METHODS:Expression profiles of m⁶A-miRNAs were compared between the The Cancer Genome Atlas (TCGA) and GSE130512 cohorts to identify metastasis-associated candidates. Clinical specimens from 13 metastasis and 18 non-metastasis PTC patients were analyzed to assess m⁶A-miR-139-5p expression and its correlation with metastasis. Functional experiments were conducted to investigate the effect of fat mass and obesity-associated protein (FTO) on pri-miR-139 methylation and processing, clarifying its regulatory role in miR-139-5p expression. In TPC-1 cells, MTT assays were performed to evaluate whether miR-139-5p overexpression could counteract FTO-mediated cell proliferation. Transwell invasion assays were used to determine the impact of miR-139-5p on PTC cell invasion, exploring whether it functions through the ZEB1/E-cadherin axis.

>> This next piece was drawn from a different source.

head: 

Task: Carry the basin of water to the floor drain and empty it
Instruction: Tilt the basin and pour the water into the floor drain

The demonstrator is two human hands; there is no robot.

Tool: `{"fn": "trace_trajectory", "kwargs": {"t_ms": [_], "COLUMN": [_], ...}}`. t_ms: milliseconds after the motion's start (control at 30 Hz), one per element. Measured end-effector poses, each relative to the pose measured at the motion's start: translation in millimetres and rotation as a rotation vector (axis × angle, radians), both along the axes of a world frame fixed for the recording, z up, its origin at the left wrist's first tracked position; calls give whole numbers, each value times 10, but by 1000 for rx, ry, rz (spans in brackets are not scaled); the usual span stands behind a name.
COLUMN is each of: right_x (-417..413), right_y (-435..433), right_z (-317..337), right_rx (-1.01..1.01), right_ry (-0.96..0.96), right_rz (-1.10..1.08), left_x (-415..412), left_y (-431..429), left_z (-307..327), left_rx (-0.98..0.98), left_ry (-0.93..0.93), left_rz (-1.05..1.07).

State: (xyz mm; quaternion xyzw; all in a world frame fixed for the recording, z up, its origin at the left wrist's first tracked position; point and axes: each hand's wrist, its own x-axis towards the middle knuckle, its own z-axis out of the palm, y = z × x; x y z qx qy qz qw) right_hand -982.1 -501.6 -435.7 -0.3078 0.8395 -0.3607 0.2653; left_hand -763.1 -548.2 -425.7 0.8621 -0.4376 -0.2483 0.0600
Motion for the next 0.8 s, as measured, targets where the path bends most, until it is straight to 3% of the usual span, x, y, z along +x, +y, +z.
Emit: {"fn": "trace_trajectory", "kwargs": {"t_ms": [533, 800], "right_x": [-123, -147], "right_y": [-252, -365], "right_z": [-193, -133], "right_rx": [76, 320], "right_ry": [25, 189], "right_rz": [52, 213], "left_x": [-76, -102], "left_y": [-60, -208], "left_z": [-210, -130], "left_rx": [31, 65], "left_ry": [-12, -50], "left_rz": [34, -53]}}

RESULTS:By comparing TCGA and GSE130512 cohorts, it was found that circulating m⁶A-miR-139-5p could serve as a biological indicator for detecting PTC metastasis. Detection of 13 metastatic and 18 non-metastatic clinical specimens showed that FTO inhibited the processing of pri-miR-139 by reducing its methylation level, leading to the dysregulation of miR-139-5p in PTC (P<0.05). In TPC-1 cells, MTT assay showed that overexpression of miR-139-5p could partially reverse FTO overexpression-mediated cell proliferation (P<0.05). In addition, miR-139-5p inhibited the invasive ability of PTC cells by targeting the ZEB1/E-cadherin axis, while FTO overexpression could partially weaken this inhibitory effect.
CONCLUSIONS:Circulating miR-139-5p can be a potential marker for evaluating PTC metastasis. FTO affects the expression and function of miR-139-5p by regulating m⁶A modification of pri-miR-139, but its clinical value needs further verification.